Assigned task » In the entries, find all lines that hold the word "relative" and copy them.

Dataset excerpts START

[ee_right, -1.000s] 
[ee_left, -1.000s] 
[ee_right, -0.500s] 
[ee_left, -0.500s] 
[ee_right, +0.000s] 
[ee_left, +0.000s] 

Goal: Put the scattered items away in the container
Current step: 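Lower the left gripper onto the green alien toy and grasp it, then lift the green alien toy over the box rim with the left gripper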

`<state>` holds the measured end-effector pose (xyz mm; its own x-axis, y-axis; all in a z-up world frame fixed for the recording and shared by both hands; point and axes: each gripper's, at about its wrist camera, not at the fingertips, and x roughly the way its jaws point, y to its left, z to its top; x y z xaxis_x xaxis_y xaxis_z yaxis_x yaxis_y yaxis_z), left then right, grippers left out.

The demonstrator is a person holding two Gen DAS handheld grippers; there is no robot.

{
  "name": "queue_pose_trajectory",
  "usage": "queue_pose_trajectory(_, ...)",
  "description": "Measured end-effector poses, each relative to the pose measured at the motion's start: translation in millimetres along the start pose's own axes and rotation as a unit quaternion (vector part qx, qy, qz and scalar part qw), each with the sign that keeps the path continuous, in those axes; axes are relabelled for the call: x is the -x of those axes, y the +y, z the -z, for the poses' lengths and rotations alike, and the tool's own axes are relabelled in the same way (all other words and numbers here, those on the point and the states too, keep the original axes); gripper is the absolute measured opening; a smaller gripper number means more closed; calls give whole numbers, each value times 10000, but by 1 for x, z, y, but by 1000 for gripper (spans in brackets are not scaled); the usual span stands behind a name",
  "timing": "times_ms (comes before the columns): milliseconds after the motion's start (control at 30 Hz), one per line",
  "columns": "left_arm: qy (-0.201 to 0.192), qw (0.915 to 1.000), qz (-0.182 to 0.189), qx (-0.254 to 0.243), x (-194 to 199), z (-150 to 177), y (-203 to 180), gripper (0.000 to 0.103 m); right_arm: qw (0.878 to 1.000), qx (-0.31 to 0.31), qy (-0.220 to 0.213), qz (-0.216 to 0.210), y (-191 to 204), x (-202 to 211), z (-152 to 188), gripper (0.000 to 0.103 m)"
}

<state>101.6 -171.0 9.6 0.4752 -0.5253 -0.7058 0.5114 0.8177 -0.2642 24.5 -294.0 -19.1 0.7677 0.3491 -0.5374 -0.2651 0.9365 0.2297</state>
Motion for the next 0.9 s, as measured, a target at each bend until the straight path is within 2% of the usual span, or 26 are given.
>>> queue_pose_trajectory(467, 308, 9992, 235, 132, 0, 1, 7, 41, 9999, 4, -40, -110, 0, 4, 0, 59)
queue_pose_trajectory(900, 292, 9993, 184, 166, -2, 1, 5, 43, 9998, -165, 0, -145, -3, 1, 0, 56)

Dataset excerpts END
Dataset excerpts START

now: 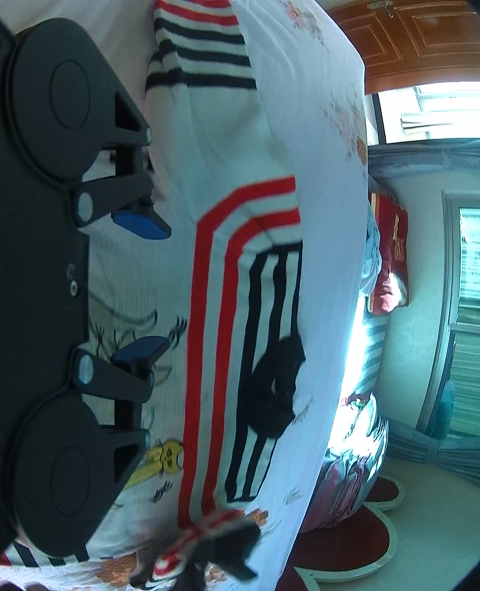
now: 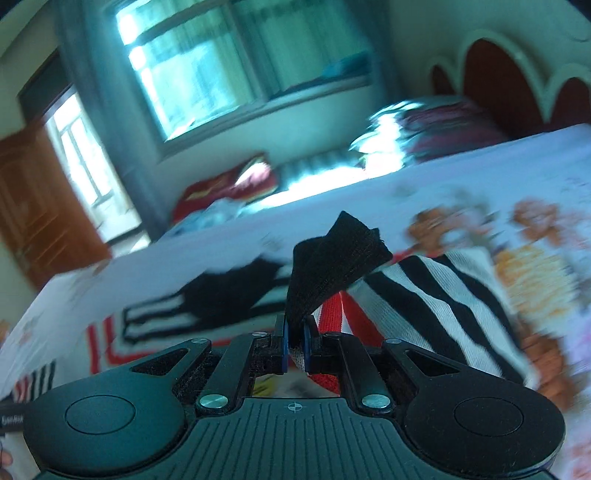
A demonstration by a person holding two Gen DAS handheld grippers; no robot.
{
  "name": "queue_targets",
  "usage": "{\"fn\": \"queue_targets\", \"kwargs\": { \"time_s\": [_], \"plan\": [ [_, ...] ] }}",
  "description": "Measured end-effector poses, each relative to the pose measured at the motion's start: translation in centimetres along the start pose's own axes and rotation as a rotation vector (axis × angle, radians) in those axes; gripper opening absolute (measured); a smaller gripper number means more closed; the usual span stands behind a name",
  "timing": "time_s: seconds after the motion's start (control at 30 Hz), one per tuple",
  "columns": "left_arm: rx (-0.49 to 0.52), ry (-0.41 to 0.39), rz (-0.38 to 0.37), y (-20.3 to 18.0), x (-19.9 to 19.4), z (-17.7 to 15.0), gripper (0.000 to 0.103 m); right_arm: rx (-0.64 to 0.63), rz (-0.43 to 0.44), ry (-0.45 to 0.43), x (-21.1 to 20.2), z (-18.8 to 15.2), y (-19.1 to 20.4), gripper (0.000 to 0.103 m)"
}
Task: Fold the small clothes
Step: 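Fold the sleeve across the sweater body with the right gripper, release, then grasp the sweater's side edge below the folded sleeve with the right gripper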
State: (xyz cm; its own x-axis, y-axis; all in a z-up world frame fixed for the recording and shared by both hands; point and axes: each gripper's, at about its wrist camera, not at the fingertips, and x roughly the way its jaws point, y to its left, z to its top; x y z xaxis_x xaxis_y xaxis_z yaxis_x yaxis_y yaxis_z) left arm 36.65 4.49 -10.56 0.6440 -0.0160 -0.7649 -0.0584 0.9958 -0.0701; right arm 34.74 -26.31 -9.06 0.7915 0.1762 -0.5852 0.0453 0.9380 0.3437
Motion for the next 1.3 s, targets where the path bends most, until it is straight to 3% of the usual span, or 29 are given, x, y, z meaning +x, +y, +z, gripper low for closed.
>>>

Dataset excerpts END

Solved problem »
  "description": "Measured end-effector poses, each relative to the pose measured at the motion's start: translation in millimetres along the start pose's own axes and rotation as a unit quaternion (vector part qx, qy, qz and scalar part qw), each with the sign that keeps the path continuous, in those axes; axes are relabelled for the call: x is the -x of those axes, y the +y, z the -z, for the poses' lengths and rotations alike, and the tool's own axes are relabelled in the same way (all other words and numbers here, those on the point and the states too, keep the original axes); gripper is the absolute measured opening; a smaller gripper number means more closed; calls give whole numbers, each value times 10000, but by 1 for x, z, y, but by 1000 for gripper (spans in brackets are not scaled); the usual span stands behind a name",
  "description": "Measured end-effector poses, each relative to the pose measured at the motion's start: translation in centimetres along the start pose's own axes and rotation as a rotation vector (axis × angle, radians) in those axes; gripper opening absolute (measured); a smaller gripper number means more closed; the usual span stands behind a name",

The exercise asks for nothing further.